At Dissent, Colin Gordon writes—What’s the Matter with Iowa?
Since January, much of our political attention has been drawn to the dangerously dysfunctional first hundred days of the Trump presidency, whose major policy forays, notably around immigration and health care, have been marked by a frightening combination of flailing incompetence and blunt cruelty. But as Washington has become absorbed by Russia, tax returns, and Twitter tantrums, the right’s legislative agenda has unfolded at breakneck pace in the states. In November, Republicans won a trifecta (control of both houses and the governorship) in four more states, bring the total to twenty-four (Democrats control just six). And it’s here that the most damage is being done, as the blueprint used in Scott Walker’s Wisconsin and Sam Brownback’s Kansas is unrolled in Iowa, South Carolina, Kentucky, and New Hampshire.
Consider Iowa. In November, the Republicans gained two seats in the statehouse (increasing their majority to 59-41) and six seats in the state senate—flipping control from 25-23 Democratic to 29-20 Republican. In recent years, Republican aspirations and priorities in the state—the usual medley of tax cuts, privatization, and starvation of the public sector—have been clear enough, as has the role of the senate in blocking passage of the nastiest and craziest legislative proposals. But no one fully anticipated how quickly and dramatically the new trifecta would act. The battle in Wisconsin unfolded over months after Walker took office in 2011. In Iowa it was more like a bomb was dropped; three weeks into the legislative session, the damage was done.

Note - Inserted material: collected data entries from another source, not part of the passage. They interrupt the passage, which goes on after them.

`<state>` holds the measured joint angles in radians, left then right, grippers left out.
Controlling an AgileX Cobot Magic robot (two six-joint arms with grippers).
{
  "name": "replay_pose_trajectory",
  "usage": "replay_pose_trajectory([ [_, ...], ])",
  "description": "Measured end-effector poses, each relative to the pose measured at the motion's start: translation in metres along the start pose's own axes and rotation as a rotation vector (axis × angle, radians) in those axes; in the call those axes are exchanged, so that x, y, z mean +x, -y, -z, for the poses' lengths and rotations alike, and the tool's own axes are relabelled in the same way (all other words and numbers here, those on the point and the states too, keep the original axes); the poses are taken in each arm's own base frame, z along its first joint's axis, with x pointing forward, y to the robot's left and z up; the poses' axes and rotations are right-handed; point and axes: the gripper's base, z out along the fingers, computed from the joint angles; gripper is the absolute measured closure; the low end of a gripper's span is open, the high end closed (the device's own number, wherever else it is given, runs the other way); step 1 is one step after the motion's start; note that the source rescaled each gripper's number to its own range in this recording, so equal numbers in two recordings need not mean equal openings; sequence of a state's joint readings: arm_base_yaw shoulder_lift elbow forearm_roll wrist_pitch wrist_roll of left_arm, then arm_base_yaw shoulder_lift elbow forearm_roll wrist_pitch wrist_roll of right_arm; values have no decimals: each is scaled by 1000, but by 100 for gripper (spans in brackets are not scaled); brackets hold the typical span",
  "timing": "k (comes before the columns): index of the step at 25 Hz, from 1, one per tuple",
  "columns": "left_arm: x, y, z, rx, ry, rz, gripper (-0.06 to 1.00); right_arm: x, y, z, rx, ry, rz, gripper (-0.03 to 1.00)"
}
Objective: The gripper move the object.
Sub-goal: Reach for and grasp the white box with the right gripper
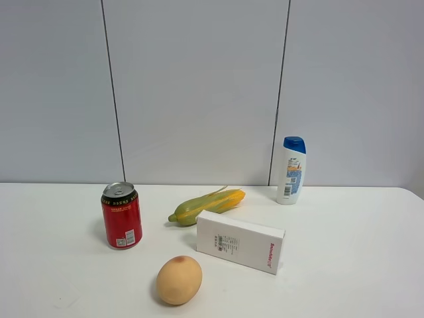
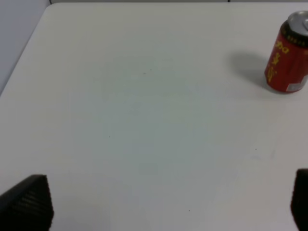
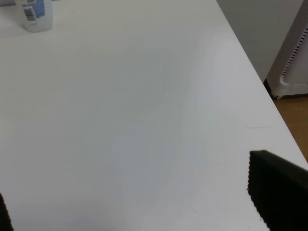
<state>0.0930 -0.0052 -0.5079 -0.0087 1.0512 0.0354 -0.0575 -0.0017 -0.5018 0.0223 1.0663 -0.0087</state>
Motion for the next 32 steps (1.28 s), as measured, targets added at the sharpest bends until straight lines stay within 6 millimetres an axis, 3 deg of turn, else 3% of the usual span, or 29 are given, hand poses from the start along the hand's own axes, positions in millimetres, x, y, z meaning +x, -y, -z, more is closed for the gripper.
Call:
replay_pose_trajectory([
  [32,0,0,0,0,0,0,-6,0,0,0,0,0,0,-3],
])
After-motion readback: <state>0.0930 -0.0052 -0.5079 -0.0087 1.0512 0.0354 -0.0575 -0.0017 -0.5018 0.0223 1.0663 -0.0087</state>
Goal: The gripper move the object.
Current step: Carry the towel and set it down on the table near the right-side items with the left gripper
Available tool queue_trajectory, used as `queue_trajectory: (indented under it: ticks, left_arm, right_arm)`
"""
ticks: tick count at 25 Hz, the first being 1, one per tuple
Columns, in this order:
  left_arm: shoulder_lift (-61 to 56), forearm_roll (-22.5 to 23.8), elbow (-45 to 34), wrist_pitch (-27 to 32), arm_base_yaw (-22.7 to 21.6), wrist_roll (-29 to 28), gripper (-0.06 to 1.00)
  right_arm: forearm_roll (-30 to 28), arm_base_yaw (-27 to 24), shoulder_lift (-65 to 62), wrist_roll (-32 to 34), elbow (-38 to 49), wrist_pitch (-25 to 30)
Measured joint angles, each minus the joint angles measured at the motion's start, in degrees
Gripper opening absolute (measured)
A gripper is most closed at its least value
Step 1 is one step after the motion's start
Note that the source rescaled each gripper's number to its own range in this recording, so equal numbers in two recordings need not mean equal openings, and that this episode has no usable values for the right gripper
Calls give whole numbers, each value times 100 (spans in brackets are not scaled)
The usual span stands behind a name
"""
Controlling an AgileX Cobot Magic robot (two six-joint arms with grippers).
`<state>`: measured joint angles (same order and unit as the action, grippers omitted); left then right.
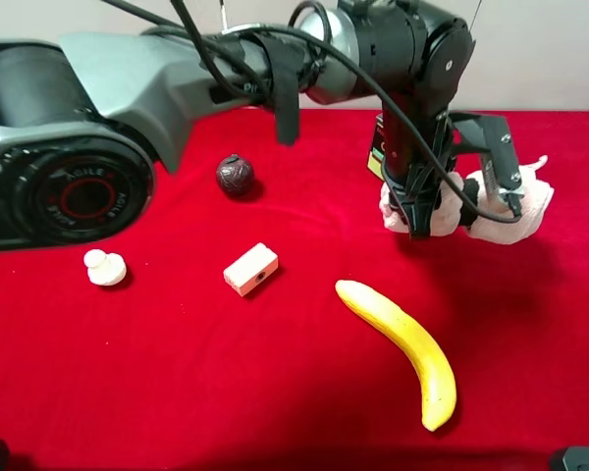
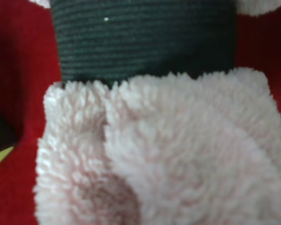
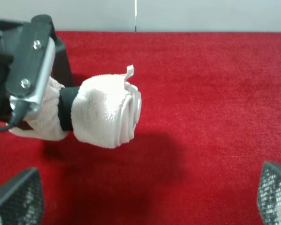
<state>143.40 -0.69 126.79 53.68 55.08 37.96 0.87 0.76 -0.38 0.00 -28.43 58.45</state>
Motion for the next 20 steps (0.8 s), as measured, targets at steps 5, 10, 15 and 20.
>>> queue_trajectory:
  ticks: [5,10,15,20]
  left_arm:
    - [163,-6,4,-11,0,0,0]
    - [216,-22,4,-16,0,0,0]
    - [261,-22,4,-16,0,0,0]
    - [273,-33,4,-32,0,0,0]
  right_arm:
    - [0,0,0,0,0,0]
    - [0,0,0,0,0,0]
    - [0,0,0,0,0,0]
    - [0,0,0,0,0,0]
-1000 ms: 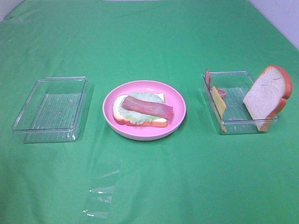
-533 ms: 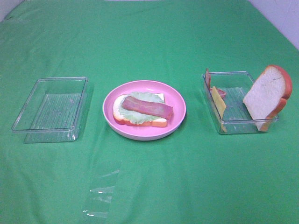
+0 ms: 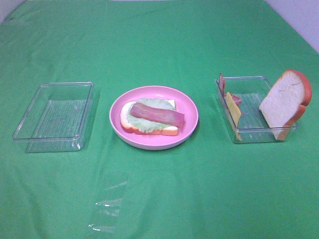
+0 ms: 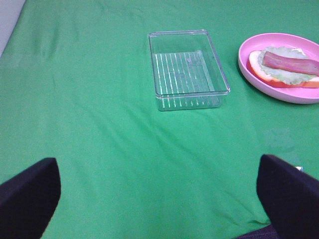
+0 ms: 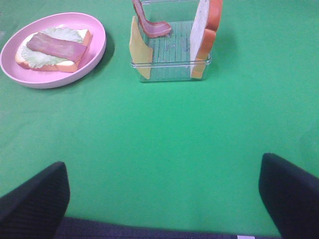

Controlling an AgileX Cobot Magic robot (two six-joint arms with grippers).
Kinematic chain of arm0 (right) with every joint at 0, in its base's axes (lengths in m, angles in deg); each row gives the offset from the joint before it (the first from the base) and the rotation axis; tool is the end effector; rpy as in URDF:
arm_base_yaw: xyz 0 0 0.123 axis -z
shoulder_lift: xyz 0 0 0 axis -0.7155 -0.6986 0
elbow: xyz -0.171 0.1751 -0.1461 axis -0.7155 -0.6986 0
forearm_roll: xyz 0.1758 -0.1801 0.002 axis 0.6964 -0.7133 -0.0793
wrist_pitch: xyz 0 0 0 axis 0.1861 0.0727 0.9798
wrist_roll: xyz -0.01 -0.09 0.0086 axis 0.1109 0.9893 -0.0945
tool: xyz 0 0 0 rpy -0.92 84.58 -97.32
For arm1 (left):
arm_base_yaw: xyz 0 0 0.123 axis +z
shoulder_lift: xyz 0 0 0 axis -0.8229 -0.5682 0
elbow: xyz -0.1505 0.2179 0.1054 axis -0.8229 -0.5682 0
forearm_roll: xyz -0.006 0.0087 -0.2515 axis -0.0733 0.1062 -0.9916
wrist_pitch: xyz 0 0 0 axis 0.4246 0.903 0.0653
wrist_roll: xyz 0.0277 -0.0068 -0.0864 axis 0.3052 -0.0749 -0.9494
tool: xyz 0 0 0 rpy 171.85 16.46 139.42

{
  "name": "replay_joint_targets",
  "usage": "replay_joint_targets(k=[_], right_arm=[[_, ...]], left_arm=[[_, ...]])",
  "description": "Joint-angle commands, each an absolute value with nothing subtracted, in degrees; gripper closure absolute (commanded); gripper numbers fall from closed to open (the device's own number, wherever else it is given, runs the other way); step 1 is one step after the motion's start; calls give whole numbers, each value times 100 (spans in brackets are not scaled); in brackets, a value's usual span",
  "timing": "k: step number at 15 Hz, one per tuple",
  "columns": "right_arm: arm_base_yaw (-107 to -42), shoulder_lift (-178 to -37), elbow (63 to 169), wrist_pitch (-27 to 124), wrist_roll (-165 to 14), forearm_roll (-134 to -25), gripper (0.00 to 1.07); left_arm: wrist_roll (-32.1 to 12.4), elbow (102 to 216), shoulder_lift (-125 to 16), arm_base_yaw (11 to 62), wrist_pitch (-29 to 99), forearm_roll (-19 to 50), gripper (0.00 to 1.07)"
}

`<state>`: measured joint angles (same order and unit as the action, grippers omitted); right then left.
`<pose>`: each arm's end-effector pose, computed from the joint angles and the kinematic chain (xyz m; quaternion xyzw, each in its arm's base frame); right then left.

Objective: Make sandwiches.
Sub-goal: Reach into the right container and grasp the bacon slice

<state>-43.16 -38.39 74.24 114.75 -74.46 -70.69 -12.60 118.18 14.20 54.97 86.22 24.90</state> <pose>-0.0024 0.0124 0.2622 -0.0251 0.8710 0.0420 0.4888 -0.0088 -0.0077 0.2810 0.0135 0.8511 -0.0450 0.5228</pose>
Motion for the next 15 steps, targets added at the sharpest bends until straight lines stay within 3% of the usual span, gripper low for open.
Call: replay_joint_targets(k=[1, 15], right_arm=[[-4322, -3702, 7406, 11447, -7435, -7046, 9], [-4322, -3702, 7406, 11435, -7503, -7018, 9]], left_arm=[[-1237, 11812, 1534, 5503, 8611, 2433, 6], [-1237, 11812, 1500, 5503, 8605, 2433, 7]])
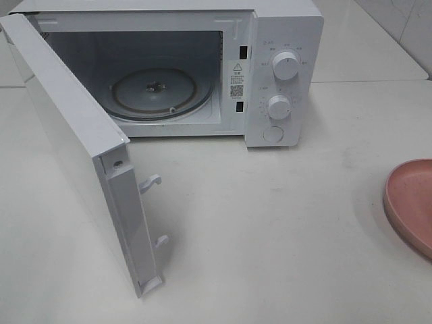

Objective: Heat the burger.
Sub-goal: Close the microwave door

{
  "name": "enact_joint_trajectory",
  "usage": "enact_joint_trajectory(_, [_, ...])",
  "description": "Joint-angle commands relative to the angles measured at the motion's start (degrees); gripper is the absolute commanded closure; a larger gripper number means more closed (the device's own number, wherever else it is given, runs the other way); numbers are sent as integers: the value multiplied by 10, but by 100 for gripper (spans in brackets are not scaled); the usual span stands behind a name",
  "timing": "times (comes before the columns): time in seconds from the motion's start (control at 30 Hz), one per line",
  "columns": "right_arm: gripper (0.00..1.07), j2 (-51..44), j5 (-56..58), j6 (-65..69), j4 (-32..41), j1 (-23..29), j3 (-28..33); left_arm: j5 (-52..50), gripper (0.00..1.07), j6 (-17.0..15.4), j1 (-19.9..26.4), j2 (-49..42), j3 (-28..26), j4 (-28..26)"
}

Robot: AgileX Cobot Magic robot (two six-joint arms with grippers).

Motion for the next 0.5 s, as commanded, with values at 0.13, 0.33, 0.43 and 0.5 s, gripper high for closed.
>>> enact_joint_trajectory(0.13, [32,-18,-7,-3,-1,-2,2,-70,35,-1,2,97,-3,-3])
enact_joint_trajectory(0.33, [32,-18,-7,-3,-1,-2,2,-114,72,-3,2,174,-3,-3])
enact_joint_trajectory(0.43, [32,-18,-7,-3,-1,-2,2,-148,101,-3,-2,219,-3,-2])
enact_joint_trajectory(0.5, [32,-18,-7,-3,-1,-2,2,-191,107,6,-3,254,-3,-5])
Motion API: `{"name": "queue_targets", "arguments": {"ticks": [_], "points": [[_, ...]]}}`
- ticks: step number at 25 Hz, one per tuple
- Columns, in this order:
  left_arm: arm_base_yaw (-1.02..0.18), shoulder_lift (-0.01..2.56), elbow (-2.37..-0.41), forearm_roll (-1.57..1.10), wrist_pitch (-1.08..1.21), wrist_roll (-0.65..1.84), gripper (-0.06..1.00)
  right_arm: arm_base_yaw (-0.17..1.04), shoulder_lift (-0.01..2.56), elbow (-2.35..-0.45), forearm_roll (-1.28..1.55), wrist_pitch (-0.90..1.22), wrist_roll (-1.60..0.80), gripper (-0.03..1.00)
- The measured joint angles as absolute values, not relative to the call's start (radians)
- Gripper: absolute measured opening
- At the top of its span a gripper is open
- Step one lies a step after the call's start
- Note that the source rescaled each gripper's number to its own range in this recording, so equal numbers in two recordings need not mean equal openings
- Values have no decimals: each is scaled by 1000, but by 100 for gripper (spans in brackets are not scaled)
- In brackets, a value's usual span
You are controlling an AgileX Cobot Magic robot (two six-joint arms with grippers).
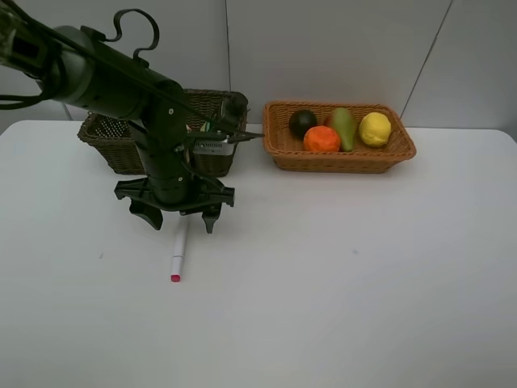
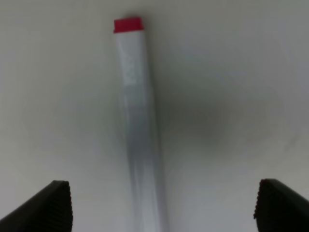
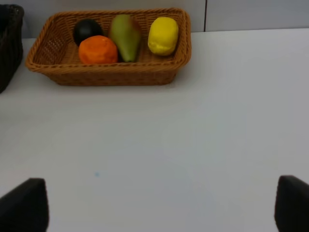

The first blow was House File 291, a gutting of public-sector collective bargaining that was unveiled February 7 and signed by the governor ten days later. As in most states, Iowa’s public-sector bargaining law was a bipartisan bargain struck in the early 1970s, which raised pay and labor standards for public workers (especially teachers) in exchange for an effective no-strike pledge. The new public-employee relations code outdoes even Wisconsin in dismantling this bargain. Bargaining is now limited to “base wages,” with annual increases limited to 3 percent or the rate of inflation, whichever is lower. All other contract details—health care, pensions, working conditions—are off the table. Public-sector unions must win a recertification vote before each new contract (every two to three years). To twist that knife, the law requires the union to win a majority of workers in the bargaining unit (not just those voting) and it requires for the union to pay for the election. And unions are now barred from collecting dues through payroll deduction, a practice that was already voluntary.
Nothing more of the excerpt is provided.